Lunghissima intervista di Giovanni Simeone al The Guardian nella quale ha parlato del passato, del presente e del futuro. Queste le sue parole: "Avevo 13 anni quando mi sono fatto il primo tatuaggio. In teoria dovresti essere maggiorenne, ma ero un tale fan della Champions League che non ho resistito e mi sono tatuato il logo. Mio padre non voleva che lo facessi ma a mia madre spiegai che lo volevo perché la prima volta che segnerò in quella competizione bacerò il tatuaggio. Il mio primo ricordo è di essere in campo, mi sono beccato una gomitata in faccia e mi è caduto un dente. Il primo che ho perso. Avevo circa cinque anni. Da piccolo volevo giocare a centrocampo come mio padre ma fu lui a dirmi di giocare in attacco e di tirare forte, i portieri erano piccoli, le porte grandi. Quando siamo tornati in Argentina la mia idea era quella di poter un giorno giocare in Europa, sono nato a Buenos Aires ma è come se fossi europeo a tutti gli effetti".
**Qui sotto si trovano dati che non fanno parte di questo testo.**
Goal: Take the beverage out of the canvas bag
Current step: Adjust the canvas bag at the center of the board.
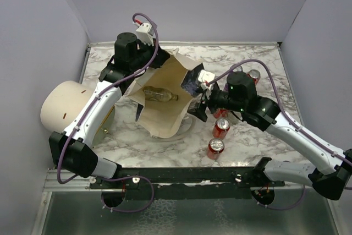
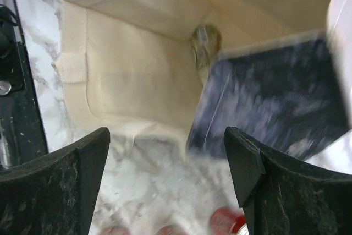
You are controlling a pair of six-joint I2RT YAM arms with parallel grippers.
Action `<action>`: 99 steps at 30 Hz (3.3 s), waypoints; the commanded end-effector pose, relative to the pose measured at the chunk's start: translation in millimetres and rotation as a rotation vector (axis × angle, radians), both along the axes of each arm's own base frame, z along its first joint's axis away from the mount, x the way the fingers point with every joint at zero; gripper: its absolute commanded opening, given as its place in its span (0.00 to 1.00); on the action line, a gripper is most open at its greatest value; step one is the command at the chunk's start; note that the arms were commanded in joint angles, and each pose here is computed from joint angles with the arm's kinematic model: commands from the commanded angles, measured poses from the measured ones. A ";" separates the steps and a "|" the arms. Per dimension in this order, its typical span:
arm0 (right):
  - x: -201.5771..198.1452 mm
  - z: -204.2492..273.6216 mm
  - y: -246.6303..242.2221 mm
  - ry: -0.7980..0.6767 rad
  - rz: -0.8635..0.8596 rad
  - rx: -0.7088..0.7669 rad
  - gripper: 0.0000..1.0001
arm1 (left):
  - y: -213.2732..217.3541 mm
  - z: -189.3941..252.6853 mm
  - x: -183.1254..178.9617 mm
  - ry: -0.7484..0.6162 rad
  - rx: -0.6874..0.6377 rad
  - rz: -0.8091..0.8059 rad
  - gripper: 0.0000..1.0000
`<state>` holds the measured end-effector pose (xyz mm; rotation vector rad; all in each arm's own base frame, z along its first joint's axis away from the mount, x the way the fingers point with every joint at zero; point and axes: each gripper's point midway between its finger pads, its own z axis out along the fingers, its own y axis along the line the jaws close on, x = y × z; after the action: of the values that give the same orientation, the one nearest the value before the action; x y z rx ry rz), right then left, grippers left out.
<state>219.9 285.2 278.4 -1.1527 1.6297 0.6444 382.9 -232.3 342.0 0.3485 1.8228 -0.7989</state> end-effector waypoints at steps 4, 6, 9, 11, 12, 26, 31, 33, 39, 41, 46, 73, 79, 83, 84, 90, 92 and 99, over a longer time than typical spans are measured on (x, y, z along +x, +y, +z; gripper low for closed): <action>-10.9 48.8 53.9 -0.252 0.379 0.070 0.80 | -3.7 48.7 -10.8 -0.075 -0.122 0.000 0.00; -3.1 52.8 67.1 -0.247 0.369 0.104 0.78 | -2.9 51.6 -10.1 -0.078 -0.127 0.007 0.00; 6.0 46.7 83.7 -0.243 0.356 0.109 0.75 | -0.7 53.6 -9.6 -0.078 -0.129 0.023 0.00; 10.6 31.7 95.1 -0.247 0.350 0.043 0.71 | 1.1 52.3 -8.5 -0.074 -0.130 0.038 0.00; 12.2 22.4 100.8 -0.259 0.346 -0.005 0.71 | 2.2 51.9 -8.0 -0.072 -0.130 0.046 0.00; 37.5 -87.6 11.5 -0.266 0.060 -0.524 0.58 | 4.8 48.7 -12.0 -0.068 -0.143 0.056 0.00; 19.7 -96.5 -14.4 -0.274 0.050 -0.510 0.58 | 1.5 45.2 -13.0 -0.047 -0.140 0.037 0.00; 15.6 -86.5 -4.7 -0.295 0.091 -0.457 0.58 | 1.0 43.5 -15.4 -0.043 -0.141 0.029 0.00; -2.2 -42.5 57.9 -0.460 0.368 -0.223 0.58 | -0.8 44.8 -16.9 -0.041 -0.144 0.016 0.00; 2.8 -35.2 75.9 -0.518 0.403 -0.179 0.58 | -1.4 48.1 -18.1 -0.049 -0.144 0.008 0.00; 15.6 -21.9 115.8 -0.631 0.484 -0.123 0.59 | 0.8 49.5 -21.7 -0.063 -0.145 0.010 0.00; 68.9 -115.2 113.4 -0.507 0.325 -0.189 0.67 | -6.2 52.5 -24.4 -0.125 -0.107 -0.064 0.00; 101.0 -127.9 77.1 -0.402 0.060 -0.352 0.67 | 0.4 41.8 -22.0 -0.119 -0.055 -0.034 0.00; 98.7 -150.6 44.9 -0.365 -0.035 -0.427 0.69 | 5.2 26.0 -25.7 -0.095 -0.034 -0.018 0.00; 98.0 -159.1 37.2 -0.353 -0.054 -0.449 0.69 | 5.8 20.5 -27.5 -0.085 -0.030 -0.019 0.00; 85.9 -169.1 40.5 -0.353 0.031 -0.431 0.69 | 7.6 15.0 -36.8 -0.076 -0.018 -0.035 0.00; 80.8 -147.0 55.2 -0.394 0.105 -0.378 0.67 | 5.2 16.6 -38.2 -0.071 -0.029 -0.047 0.00; 43.9 -81.7 90.5 -0.496 0.293 -0.173 0.66 | 2.3 24.0 -36.1 -0.074 -0.046 -0.024 0.00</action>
<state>290.8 348.7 142.0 -1.5521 1.3357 0.2152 352.9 -224.2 329.8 0.3682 1.8346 -0.7926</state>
Quanto pesa essere un figlio d'arte?
"Appena sono arrivato in prima divisione in Argentina hanno iniziato a chiamarmi Cholito, ma io ho sempre detto di essere Giovanni Simeone, niente di più. Ho provato a dimostrare che sono arrivato dove sono perché posso dire la mia e non perché sono il figlio di mio padre. All'inizio un po' ha pesato questa cosa. Quanto giocavo nel settore giovanile del River avevo vicino a me ragazzi che non avevano neanche da mangiare, anche il contesto sociale era pesante e diverso per me. Volevo dimostrare di essere come loro ma non è stato facile. In tanti mi chiedevano il perché giocassi a calcio nonostante avessi tanti soldi. Era la mia passione".

Poi l'arrivo in Italia e i 50 gol in Serie A con Genoa, Fiorentina e Cagliari.
"Qui il calcio è molto tattico, come gli scacchi. Ho dovuto imparare a rientrare e ad aiutare in fase difensiva. Pensavo che sarei rimasto in Italia per un anno al massimo, per poi andare altrove e invece sono già passati 5 anni. Non lo avevo programmato".

Dove si vede in futuro?
"Un giocatore deve sempre essere pronto a qualsiasi cosa, senza adattarsi e progettare troppo. Mi piacerebbe comunque giocare nell'Atletico o in Inghilterra. Ho sempre detto a mio padre che il calcio inglese è il migliore e penso che potrei sfruttare al massimo le mie qualità in Premier League. Mi piacerebbe provare a giocare lì".

Cosa avrebbe fatto se non fosse diventato un giocatore?
"Ho studiato fitness e mi piacerebbe studiare le stelle. Mi piace la storia, leggere, i documentari e la psicologia".